Requirement: Needed from the entries below: every line that holds the word "tube".

Records from a dataset:
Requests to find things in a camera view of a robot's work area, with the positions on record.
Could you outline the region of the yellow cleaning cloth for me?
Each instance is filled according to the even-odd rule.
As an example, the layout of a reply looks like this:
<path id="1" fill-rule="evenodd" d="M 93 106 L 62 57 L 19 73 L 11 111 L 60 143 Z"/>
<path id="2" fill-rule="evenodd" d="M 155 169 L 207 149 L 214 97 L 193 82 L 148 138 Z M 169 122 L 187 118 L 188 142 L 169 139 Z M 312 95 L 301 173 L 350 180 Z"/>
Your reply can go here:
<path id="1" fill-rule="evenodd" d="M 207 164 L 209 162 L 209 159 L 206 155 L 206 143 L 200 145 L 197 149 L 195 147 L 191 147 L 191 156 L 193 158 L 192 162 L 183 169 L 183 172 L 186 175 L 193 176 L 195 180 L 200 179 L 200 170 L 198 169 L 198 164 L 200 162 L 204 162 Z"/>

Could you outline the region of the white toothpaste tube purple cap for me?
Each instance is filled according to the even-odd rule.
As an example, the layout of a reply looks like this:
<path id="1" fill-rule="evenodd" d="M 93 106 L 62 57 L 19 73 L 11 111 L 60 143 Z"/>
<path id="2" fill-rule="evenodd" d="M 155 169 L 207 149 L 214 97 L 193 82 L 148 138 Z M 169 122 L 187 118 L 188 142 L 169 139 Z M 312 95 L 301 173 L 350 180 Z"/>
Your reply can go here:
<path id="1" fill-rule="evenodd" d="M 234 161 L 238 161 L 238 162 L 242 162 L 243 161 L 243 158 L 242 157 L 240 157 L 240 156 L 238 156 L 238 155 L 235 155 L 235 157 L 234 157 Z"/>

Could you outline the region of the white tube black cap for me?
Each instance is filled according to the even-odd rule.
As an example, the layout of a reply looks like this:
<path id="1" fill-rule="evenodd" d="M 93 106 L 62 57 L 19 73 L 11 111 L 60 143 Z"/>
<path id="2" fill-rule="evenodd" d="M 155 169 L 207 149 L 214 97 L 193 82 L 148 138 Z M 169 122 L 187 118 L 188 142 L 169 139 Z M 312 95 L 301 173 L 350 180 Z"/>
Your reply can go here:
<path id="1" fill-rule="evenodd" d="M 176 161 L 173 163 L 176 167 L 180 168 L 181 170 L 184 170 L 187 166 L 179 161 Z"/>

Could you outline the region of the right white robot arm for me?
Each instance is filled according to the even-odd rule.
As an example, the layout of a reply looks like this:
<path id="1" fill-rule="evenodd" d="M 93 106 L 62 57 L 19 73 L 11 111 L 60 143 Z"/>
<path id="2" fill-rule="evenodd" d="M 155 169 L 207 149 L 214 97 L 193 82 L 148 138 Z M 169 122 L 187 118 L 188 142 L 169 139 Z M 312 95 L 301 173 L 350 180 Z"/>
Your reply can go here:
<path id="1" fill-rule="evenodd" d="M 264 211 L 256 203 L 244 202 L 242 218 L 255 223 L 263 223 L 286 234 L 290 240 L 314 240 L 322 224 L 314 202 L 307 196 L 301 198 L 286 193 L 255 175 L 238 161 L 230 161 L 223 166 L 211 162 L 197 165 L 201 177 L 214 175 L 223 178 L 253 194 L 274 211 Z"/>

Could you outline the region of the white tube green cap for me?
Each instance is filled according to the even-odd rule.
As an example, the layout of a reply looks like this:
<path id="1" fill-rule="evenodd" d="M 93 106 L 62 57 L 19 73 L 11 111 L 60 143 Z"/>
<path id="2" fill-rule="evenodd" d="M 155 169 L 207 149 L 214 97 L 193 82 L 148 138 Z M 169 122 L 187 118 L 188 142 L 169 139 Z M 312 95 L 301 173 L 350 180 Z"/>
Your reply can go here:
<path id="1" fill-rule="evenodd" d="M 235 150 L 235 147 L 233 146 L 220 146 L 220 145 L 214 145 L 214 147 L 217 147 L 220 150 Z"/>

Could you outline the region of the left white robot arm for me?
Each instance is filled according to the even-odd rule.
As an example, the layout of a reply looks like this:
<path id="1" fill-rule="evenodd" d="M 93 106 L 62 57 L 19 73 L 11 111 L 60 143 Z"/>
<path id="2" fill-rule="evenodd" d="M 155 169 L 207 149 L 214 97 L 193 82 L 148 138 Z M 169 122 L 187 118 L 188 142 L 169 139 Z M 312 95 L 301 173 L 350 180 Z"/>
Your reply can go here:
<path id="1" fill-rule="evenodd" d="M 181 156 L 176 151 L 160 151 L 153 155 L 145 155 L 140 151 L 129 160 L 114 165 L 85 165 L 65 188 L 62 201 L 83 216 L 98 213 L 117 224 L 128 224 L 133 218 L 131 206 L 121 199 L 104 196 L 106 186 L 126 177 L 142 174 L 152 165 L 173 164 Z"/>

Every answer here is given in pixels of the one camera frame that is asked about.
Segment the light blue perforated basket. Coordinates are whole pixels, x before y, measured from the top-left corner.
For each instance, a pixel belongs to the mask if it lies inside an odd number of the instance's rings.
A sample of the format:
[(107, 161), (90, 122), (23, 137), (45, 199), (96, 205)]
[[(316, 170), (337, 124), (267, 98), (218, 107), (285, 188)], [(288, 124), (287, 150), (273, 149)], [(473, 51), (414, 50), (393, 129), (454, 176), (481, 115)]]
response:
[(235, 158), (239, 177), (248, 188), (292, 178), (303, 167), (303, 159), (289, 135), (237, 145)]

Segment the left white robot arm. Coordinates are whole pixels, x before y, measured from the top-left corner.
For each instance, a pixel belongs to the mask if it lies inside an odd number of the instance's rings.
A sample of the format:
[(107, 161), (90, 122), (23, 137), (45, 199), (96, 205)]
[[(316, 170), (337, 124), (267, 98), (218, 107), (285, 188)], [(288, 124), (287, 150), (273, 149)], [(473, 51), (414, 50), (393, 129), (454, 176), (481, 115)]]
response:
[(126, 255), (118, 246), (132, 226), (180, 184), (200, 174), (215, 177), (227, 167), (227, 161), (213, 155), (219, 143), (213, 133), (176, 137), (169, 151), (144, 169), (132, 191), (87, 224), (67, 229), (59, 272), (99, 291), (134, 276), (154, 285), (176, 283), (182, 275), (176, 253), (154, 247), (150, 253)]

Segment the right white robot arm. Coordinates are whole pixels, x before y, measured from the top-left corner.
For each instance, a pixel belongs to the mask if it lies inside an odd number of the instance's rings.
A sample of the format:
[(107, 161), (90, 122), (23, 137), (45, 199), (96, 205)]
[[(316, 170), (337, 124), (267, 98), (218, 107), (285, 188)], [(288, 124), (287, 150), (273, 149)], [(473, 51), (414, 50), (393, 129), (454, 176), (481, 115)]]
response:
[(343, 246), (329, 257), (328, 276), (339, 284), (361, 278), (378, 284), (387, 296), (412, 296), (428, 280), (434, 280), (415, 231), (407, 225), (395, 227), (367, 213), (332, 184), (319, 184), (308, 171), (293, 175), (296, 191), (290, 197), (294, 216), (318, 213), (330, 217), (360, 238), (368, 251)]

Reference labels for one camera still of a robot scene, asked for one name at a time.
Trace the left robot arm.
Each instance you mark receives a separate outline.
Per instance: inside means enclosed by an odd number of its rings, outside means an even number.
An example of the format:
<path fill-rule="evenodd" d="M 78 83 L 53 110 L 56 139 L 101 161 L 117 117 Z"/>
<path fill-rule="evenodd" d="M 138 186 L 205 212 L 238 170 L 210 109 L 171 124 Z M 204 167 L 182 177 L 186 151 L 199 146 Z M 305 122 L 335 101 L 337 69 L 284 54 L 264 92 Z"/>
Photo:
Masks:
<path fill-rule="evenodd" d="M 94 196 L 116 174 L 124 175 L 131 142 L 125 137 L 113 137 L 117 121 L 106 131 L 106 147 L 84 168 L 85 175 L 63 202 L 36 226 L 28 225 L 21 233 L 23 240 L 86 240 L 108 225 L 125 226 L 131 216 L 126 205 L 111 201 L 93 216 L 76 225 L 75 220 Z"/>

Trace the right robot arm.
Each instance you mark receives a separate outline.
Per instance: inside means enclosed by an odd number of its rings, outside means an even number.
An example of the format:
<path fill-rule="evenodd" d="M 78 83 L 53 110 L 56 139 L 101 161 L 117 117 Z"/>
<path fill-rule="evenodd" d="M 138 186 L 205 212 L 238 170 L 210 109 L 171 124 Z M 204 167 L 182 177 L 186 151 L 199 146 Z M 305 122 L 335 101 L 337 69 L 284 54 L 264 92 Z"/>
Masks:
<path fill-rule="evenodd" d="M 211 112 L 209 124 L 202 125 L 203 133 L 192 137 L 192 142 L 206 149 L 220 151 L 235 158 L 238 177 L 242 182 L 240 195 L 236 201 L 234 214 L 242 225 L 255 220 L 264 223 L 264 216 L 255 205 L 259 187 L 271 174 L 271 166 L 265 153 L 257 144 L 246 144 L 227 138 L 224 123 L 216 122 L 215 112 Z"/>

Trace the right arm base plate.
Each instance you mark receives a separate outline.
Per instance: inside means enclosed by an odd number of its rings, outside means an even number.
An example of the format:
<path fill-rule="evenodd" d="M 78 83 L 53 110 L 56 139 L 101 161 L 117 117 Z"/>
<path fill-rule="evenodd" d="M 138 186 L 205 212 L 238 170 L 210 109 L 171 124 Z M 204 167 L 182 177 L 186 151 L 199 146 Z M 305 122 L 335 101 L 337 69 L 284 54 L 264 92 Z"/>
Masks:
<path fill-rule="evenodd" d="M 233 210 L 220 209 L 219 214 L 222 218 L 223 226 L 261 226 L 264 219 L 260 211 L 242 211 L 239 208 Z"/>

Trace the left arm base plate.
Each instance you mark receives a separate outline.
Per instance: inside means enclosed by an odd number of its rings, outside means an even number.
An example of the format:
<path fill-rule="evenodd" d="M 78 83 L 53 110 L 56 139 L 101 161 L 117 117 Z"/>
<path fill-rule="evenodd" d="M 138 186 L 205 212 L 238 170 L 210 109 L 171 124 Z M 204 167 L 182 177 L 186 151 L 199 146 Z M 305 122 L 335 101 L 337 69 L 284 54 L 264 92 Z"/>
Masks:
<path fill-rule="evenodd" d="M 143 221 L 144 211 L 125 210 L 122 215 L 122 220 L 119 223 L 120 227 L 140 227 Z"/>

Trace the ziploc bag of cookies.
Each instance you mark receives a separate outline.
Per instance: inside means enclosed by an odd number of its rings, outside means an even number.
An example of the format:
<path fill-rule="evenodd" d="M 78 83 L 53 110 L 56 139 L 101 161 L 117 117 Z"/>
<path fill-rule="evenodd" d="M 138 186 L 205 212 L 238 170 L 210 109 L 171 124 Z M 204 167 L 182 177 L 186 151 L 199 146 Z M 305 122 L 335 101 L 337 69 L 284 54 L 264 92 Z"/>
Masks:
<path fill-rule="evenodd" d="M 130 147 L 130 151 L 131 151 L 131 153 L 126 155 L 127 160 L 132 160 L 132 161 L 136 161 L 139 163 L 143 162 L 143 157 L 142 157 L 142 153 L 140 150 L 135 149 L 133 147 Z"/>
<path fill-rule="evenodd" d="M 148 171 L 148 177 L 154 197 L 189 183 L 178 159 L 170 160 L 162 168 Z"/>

Response area:
Could you outline the region of the white toothpaste tube purple cap for me?
Could you outline the region of the white tube black cap for me?
Could you outline the region of the white tube green cap for me?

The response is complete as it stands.